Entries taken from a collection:
☆ ☆ ☆ ☆ ☆
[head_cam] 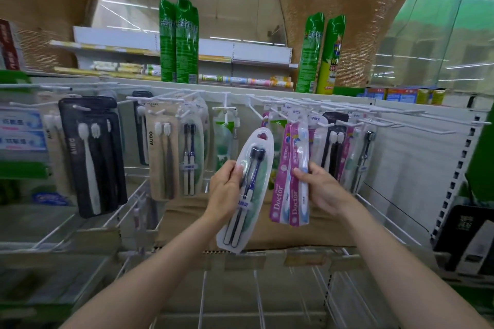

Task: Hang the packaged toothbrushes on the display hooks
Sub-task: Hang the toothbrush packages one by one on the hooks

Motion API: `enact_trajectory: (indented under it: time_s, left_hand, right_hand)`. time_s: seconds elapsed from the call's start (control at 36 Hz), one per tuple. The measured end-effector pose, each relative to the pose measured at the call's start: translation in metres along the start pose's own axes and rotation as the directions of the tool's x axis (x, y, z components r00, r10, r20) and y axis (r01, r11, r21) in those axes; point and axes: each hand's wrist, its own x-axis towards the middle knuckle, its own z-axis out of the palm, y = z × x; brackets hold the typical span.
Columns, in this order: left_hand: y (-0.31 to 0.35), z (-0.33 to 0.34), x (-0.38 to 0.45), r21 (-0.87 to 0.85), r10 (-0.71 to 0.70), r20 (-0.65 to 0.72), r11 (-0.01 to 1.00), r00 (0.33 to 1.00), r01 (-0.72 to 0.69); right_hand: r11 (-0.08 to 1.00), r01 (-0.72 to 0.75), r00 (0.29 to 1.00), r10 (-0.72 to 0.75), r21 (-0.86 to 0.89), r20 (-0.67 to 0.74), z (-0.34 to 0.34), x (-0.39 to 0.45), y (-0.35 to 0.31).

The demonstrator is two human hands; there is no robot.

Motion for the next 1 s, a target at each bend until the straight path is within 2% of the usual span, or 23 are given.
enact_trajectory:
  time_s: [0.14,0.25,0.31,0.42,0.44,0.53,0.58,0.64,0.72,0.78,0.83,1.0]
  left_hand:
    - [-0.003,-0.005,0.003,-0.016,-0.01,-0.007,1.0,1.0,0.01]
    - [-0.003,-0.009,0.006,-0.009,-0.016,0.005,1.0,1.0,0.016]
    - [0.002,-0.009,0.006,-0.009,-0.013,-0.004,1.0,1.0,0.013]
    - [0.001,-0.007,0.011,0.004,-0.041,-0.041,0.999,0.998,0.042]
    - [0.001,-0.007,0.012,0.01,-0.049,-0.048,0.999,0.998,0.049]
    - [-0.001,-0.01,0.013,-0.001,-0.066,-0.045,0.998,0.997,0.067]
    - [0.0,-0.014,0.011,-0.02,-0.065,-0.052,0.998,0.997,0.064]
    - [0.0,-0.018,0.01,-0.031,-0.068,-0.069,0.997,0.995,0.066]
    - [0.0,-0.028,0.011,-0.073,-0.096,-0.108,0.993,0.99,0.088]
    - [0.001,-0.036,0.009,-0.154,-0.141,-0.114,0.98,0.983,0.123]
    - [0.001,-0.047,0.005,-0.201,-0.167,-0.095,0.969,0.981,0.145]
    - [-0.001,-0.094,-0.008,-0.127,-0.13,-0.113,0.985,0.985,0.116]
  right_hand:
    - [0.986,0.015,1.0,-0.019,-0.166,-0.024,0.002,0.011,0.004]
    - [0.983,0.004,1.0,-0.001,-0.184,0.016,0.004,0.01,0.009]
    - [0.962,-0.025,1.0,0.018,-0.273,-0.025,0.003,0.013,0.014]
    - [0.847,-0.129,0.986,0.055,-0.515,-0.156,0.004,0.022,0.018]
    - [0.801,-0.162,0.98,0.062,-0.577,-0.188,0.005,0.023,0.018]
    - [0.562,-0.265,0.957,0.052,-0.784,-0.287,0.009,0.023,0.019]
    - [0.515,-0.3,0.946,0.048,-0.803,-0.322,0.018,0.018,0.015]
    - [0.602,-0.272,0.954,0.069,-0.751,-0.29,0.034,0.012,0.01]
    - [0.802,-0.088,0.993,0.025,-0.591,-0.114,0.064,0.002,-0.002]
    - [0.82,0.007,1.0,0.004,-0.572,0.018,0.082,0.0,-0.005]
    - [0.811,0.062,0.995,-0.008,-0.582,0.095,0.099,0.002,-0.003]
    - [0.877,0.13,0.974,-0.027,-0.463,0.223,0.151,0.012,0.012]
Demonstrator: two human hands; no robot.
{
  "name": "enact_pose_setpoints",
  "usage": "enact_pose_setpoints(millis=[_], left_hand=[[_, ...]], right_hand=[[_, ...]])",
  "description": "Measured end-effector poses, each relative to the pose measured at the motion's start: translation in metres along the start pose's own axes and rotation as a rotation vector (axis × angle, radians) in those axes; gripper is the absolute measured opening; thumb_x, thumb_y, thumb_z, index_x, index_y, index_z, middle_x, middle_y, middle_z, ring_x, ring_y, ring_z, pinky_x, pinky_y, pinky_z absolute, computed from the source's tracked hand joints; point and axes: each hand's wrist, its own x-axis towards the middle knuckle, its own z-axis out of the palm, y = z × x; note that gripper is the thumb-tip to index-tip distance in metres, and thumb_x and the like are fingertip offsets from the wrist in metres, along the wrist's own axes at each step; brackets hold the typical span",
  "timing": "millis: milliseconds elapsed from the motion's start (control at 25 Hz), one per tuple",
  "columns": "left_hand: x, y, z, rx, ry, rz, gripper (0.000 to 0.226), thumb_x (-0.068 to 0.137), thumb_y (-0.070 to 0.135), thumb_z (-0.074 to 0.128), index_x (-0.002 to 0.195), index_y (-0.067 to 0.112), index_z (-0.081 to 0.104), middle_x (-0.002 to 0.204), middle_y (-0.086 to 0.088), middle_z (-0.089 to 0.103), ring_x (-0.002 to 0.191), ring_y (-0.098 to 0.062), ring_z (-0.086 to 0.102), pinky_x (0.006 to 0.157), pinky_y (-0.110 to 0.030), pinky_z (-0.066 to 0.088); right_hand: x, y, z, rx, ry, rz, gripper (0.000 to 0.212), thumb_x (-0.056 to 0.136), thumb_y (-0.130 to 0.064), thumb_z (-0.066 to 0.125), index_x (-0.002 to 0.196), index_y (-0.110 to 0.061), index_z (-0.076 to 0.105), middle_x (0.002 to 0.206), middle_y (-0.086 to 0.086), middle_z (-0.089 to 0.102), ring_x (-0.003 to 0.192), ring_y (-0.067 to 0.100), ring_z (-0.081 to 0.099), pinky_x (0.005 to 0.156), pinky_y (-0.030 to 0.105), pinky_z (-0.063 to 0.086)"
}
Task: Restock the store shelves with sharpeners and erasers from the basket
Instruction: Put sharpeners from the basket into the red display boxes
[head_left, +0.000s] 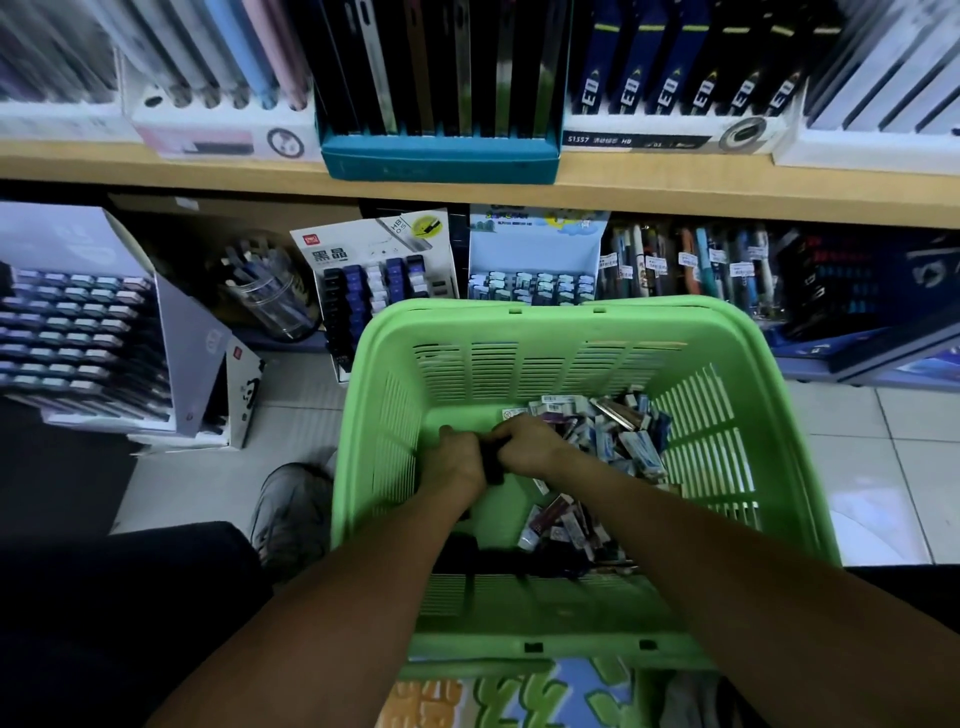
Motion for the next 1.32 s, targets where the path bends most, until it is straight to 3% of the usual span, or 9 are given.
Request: enact_pose_setpoints(millis=[80,320,480,600,760,880,1040,1200,1320], left_hand=[[0.001,0.003,-0.006,-0.080,0.003,-0.040,0.033,0.087,0.023,0.072,0.116,0.009,0.067,0.121,-0.015,0.064,0.109,-0.033,0.064,0.089,-0.036,0.052],[-0.017,0.013,-0.038,-0.353,-0.073,-0.044,0.027,0.077,0.010,0.076,0.103,0.005,0.072,0.100,-0.016,0.071,0.093,-0.031,0.071,0.072,-0.032,0.057],[-0.050,0.028,-0.084,-0.662,-0.227,0.037,0.038,0.078,-0.004,0.075,0.113,0.001,0.063,0.103,-0.018,0.070,0.093,-0.030,0.070,0.077,-0.044,0.062],[-0.083,0.043,-0.121,-0.787,-0.309,0.112,0.042,0.086,-0.005,0.067,0.126,0.000,0.055,0.114,-0.021,0.068,0.101,-0.031,0.070,0.088,-0.047,0.059],[-0.130,0.063,-0.169,-0.899,-0.443,0.126,0.031,0.095,-0.001,0.048,0.125,0.004,0.046,0.119,-0.019,0.065,0.107,-0.032,0.066,0.091,-0.048,0.055],[-0.163,0.079,-0.208,-0.949,-0.380,0.214,0.028,0.094,0.010,0.048,0.122,0.007,0.048,0.090,-0.010,0.066,0.083,-0.023,0.062,0.080,-0.040,0.053],[-0.203,0.105,-0.252,-0.850,-0.184,0.429,0.049,0.090,0.048,0.067,0.118,0.008,0.062,0.079,-0.003,0.063,0.065,-0.013,0.056,0.058,-0.028,0.048],[-0.223,0.127,-0.287,-0.919,0.072,0.560,0.046,0.089,0.043,0.071,0.107,0.001,0.066,0.071,-0.006,0.063,0.055,-0.015,0.053,0.048,-0.027,0.044],[-0.237,0.140,-0.311,-1.002,0.181,0.661,0.027,0.091,0.033,0.071,0.094,0.006,0.069,0.070,-0.011,0.062,0.050,-0.017,0.051,0.043,-0.025,0.040]], right_hand=[[-0.005,-0.001,-0.004,0.080,-0.023,-0.013,0.036,0.076,0.011,0.058,0.101,-0.006,0.078,0.084,0.006,0.072,0.082,0.017,0.065,0.074,0.027,0.053],[-0.035,-0.006,-0.047,0.162,-0.062,-0.103,0.038,0.079,0.006,0.075,0.116,-0.001,0.071,0.105,0.014,0.072,0.092,0.021,0.064,0.087,0.040,0.055],[-0.077,-0.025,-0.094,0.179,-0.126,-0.116,0.044,0.082,0.002,0.075,0.122,-0.015,0.068,0.103,0.005,0.072,0.080,0.017,0.070,0.067,0.025,0.058],[-0.113,-0.038,-0.126,0.205,-0.099,-0.145,0.045,0.081,-0.007,0.078,0.119,-0.028,0.068,0.114,0.004,0.071,0.092,0.024,0.074,0.081,0.033,0.060],[-0.160,-0.059,-0.161,0.417,-0.053,-0.201,0.046,0.079,0.004,0.077,0.122,-0.011,0.067,0.125,0.013,0.063,0.103,0.028,0.071,0.091,0.039,0.058],[-0.199,-0.081,-0.185,0.495,0.032,-0.321,0.039,0.080,0.004,0.078,0.115,-0.008,0.070,0.119,0.012,0.067,0.100,0.027,0.072,0.090,0.039,0.059],[-0.243,-0.112,-0.216,0.546,0.153,-0.480,0.040,0.077,0.003,0.080,0.114,-0.008,0.070,0.114,0.014,0.070,0.101,0.030,0.072,0.086,0.038,0.060],[-0.265,-0.139,-0.232,0.592,0.284,-0.651,0.042,0.074,-0.001,0.081,0.114,-0.007,0.070,0.106,0.013,0.074,0.094,0.029,0.073,0.078,0.033,0.060],[-0.283,-0.155,-0.250,0.634,0.368,-0.743,0.037,0.078,-0.003,0.078,0.114,-0.004,0.069,0.103,0.018,0.074,0.090,0.029,0.072,0.076,0.032,0.060]])
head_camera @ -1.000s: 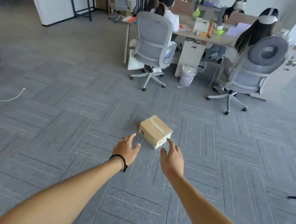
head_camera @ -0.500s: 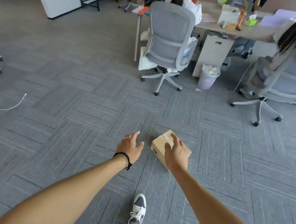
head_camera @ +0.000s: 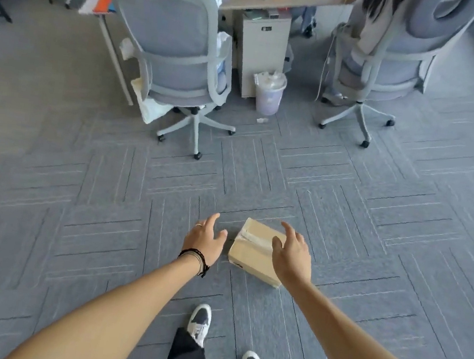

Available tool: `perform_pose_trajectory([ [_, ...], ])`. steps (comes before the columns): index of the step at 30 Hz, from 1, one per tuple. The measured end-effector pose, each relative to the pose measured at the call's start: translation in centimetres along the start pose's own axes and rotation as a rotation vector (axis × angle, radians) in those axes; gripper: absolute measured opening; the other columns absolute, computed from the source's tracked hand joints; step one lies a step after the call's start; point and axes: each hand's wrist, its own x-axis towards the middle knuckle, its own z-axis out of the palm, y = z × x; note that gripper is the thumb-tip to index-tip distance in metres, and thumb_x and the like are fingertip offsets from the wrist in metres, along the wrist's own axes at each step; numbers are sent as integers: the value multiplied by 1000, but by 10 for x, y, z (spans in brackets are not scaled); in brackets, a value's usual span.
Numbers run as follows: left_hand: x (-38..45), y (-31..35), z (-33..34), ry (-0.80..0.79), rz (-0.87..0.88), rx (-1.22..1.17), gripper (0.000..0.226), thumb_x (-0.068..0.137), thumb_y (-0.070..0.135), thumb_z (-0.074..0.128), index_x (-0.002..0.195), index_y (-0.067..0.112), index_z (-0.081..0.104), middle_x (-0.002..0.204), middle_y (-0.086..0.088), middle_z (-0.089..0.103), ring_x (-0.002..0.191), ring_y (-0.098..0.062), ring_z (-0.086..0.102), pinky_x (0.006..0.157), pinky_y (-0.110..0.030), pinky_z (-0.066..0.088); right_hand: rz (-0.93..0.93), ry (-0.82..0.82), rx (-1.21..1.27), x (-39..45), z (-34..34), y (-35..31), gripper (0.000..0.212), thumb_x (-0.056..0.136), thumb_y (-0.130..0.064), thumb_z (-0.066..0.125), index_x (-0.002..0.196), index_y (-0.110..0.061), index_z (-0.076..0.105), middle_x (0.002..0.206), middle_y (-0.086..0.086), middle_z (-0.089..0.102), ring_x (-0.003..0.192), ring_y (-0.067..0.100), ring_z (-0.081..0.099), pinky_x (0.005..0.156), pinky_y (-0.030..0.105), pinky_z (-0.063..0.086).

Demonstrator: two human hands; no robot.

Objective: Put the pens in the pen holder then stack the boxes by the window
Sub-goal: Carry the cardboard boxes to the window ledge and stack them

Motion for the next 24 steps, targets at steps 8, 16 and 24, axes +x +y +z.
perform_pose_trajectory([
  [8, 101, -17, 49, -237, 197, 153, 53, 101, 40, 45, 152, 32, 34, 148, -5, 45, 128, -30, 51, 102, -43, 46, 262, 108, 17, 53, 50, 38, 54, 102, -31, 47, 155, -24, 37, 141, 15, 55, 123, 35, 55, 103, 50, 45],
  [16, 216, -55, 168, -258, 251, 156, 55, 96, 34, 56, 149, 28, 40, 142, -1, 48, 123, -26, 54, 97, -40, 49, 393, 66, 29, 152, 150, 132, 62, 99, -27, 51, 158, -24, 31, 143, 12, 53, 126, 33, 51, 105, 45, 41],
  [24, 371, -153, 357, -178, 196, 169, 77, 86, 50, 64, 153, 37, 28, 149, -3, 36, 125, -32, 51, 94, -44, 49, 506, 59, -4, 277, 301, 294, 74, 91, -33, 64, 156, -28, 30, 146, 11, 47, 130, 32, 48, 109, 47, 41],
])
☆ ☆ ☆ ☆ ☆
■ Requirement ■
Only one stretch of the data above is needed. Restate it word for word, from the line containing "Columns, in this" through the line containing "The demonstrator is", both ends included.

■ Problem solution ■
Columns, in this order: left_hand: y (-0.31 to 0.35), z (-0.33 to 0.34), x (-0.38 to 0.45), r21 (-0.87 to 0.85), r10 (-0.71 to 0.70), r20 (-0.65 to 0.72), r11 (-0.01 to 1.00), r00 (0.33 to 1.00), r01 (-0.72 to 0.69); right_hand: r11 (-0.08 to 1.00), r01 (-0.72 to 0.75), r00 (0.29 to 1.00), r10 (-0.72 to 0.75), r21 (-0.86 to 0.89), r20 (-0.67 to 0.74), z (-0.34 to 0.34), x (-0.39 to 0.45), y (-0.35 to 0.31).

The demonstrator is two human hands; there is no robot.

There is nothing more to this exercise.